*Required work*
Every line of the data below needs to be reproduced exactly.

*Data*
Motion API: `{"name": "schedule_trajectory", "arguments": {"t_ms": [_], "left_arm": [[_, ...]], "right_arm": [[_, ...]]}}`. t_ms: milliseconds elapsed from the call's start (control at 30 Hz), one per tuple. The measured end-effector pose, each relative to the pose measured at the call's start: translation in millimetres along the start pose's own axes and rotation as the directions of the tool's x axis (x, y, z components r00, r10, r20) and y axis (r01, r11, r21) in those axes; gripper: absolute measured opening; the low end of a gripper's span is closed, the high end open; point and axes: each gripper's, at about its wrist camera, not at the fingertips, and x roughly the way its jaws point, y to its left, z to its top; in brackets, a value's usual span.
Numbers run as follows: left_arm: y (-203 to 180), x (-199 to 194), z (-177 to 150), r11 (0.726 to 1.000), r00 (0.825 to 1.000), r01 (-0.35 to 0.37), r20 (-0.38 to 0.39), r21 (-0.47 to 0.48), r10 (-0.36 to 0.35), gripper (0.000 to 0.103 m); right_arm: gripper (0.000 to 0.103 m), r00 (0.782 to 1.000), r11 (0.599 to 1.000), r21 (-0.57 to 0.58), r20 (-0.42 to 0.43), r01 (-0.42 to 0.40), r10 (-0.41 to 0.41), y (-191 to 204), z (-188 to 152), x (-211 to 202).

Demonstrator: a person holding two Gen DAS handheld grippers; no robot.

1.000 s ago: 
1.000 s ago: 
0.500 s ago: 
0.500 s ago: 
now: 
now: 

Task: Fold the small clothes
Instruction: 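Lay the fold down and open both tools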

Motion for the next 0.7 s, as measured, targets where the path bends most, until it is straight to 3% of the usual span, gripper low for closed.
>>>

*Completed exercise*
Motion API: `{"name": "schedule_trajectory", "arguments": {"t_ms": [_], "left_arm": [[_, ...]], "right_arm": [[_, ...]]}}`. t_ms: milliseconds elapsed from the call's start (control at 30 Hz), one per tuple. The measured end-effector pose, each relative to the pose measured at the call's start: translation in millimetres along the start pose's own axes and rotation as the directions of the tool's x axis (x, y, z components r00, r10, r20) and y axis (r01, r11, r21) in those axes; gripper: absolute measured opening; the low end of a gripper's span is closed, the high end open; point and axes: each gripper's, at about its wrist camera, not at the fingertips, and x roughly the way its jaws point, y to its left, z to its top; in brackets, a value's usual span.
Numbers run as follows: left_arm: y (-203 to 180), x (-199 to 194), z (-177 to 150), r11 (0.726 to 1.000), r00 (0.825 to 1.000), r01 (-0.35 to 0.37), r20 (-0.38 to 0.39), r21 (-0.47 to 0.48), r10 (-0.36 to 0.35), gripper (0.000 to 0.103 m); right_arm: gripper (0.000 to 0.103 m), r00 (0.782 to 1.000), r11 (0.599 to 1.000), r21 (-0.57 to 0.58), r20 (-0.42 to 0.43), r01 (-0.42 to 0.40), r10 (-0.41 to 0.41), y (-191 to 204), z (-188 to 152), x (-211 to 202).

Demonstrator: a person holding two Gen DAS handheld grippers; no robot.

1.000 s ago: 
1.000 s ago: 
0.500 s ago: 
0.500 s ago: 
now: 
now: 

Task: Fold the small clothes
Instruction: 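Lay the fold down and open both tools
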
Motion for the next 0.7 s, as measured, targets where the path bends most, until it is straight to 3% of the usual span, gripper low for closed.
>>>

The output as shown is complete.